The stories of the officers gunned down in a sniper attack in Dallas during a protest over recent police shootings of black men emerged Friday as their identities became known. Authorities say five officers were killed and at least seven others wounded in the deadliest day for U.S. law enforcement since the Sept. 11, 2001, terrorist attacks.
Brent Thompson, 43, had worked as an officer with the Dallas Area Rapid Transit authority for the last seven years. There he found love, marrying another transit officer within the last two weeks, according to DART Chief James Spiller.
"Brent was a great officer," Spiller told MSNBC early Friday. "He has served admirably during his time here at DART."
Thompson had six grown children from a previous marriage and had recently welcomed his third grandchild, according to Tara Thornton, a close friend of Thompson's 22-year-old daughter, Lizzie. Thornton said Thompson and his close-knit family would often get together and have classic rock singalongs, with Thornton and his son, Jake, playing guitar. He lived an hour's drive south of Dallas, in Corsicana.
"He was a brave man dedicated to his family," said Thornton. "He loved being a police officer. He instantly knew that's what he wanted to do. He knew he wanted to save lives and protect people. He had a passion for it."

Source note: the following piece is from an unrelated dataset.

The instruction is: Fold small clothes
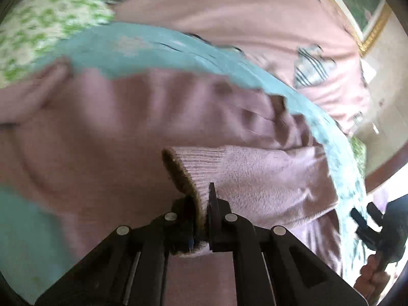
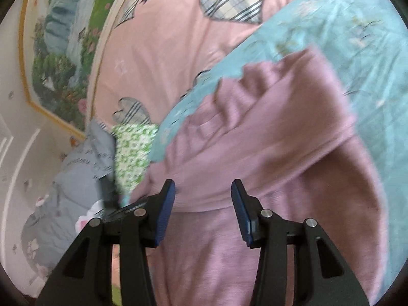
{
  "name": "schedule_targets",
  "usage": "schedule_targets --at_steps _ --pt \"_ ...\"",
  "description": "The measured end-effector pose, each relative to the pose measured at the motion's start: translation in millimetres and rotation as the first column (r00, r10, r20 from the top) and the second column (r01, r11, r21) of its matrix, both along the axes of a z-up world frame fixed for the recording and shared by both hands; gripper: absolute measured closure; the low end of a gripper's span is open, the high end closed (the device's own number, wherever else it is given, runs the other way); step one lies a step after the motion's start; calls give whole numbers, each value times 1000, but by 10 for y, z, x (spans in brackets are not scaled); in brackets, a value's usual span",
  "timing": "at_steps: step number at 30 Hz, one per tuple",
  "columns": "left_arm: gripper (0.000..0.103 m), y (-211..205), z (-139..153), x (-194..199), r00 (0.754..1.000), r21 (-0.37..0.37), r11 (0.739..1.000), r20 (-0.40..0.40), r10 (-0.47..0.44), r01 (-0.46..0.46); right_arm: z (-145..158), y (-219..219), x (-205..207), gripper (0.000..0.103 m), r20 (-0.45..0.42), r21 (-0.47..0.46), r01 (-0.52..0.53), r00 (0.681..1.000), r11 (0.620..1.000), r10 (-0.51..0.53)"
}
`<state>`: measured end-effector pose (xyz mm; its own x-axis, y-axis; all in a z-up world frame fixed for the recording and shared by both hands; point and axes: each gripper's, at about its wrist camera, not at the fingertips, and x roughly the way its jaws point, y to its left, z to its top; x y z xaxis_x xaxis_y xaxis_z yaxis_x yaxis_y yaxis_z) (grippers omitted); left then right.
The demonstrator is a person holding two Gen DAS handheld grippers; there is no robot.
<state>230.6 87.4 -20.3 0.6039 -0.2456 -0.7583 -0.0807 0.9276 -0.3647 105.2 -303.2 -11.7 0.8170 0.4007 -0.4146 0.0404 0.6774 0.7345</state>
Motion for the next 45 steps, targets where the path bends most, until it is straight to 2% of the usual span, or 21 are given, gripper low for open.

On Thursday, he became the first DART officer killed in the line of duty since the agency's police force was founded in 1989, according to spokesman Morgan Lyons.
Before joining the DART force, Thompson worked from 2004 to 2008 for DynCorp International, a private military contractor. According to Thompson's LinkedIn page, he worked as an international police liaison officer, helping teach and mentor Iraqi police. Thompson's last position was as the company's chief of operations for southern Iraq, where he helped train teams covering Baghdad to the southern border with Kuwait. He also worked in northern Iraq and in Afghanistan, where he was a team leader and lead mentor to a southern provincial police chief.
"We are deeply saddened by the tragic loss of one of our alumni," said Mary Lawrence, a spokeswoman for Virginia-based DynCorp. "Our thoughts and prayers are with his family and friends in this most difficult time."
Patrick Zamarripa had an urge to serve — first in the Navy, where his family said he did three tours in Iraq, then back home in Texas as a Dallas police officer.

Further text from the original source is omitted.